* **WORK ITEM**:
Give the number of lines in the records below that hold "camera"; nothing else is needed.

* **EXERCISE DATA**:
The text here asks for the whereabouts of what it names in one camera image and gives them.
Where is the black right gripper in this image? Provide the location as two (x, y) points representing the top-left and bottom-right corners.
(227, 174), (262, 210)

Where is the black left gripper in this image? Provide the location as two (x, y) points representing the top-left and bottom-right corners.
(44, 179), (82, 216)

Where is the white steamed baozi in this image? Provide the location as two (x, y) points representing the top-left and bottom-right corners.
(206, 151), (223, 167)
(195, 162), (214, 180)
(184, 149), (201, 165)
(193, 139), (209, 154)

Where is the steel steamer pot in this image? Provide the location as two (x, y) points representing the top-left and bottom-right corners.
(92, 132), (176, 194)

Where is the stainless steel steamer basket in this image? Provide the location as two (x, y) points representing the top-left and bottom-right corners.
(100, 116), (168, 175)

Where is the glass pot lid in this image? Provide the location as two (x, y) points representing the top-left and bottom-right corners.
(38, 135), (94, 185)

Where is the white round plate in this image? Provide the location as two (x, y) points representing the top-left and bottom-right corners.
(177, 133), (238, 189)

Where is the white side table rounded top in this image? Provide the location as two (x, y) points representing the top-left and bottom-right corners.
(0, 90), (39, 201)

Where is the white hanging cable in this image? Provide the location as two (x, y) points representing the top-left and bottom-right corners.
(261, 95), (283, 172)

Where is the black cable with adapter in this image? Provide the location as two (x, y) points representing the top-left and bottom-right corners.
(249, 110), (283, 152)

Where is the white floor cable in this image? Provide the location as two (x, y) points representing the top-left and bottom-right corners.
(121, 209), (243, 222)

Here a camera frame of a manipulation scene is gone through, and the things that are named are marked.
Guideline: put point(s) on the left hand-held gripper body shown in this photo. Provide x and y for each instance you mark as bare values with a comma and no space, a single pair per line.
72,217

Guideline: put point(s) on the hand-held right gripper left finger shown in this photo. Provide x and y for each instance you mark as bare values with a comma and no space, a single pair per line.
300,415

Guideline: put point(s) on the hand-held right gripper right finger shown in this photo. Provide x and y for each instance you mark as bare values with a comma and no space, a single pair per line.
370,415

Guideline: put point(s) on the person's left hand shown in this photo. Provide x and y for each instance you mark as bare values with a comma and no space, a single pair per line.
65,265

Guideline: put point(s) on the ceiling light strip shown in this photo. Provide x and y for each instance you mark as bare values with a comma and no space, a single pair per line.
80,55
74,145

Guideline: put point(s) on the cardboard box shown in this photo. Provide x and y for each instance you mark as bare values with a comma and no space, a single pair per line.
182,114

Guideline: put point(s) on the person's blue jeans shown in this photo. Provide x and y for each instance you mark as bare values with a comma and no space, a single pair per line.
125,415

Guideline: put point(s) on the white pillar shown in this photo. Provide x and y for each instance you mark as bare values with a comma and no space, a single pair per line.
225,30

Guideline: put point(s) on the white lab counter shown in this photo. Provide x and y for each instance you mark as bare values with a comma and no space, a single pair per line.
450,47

* **WRITTEN RESPONSE**:
2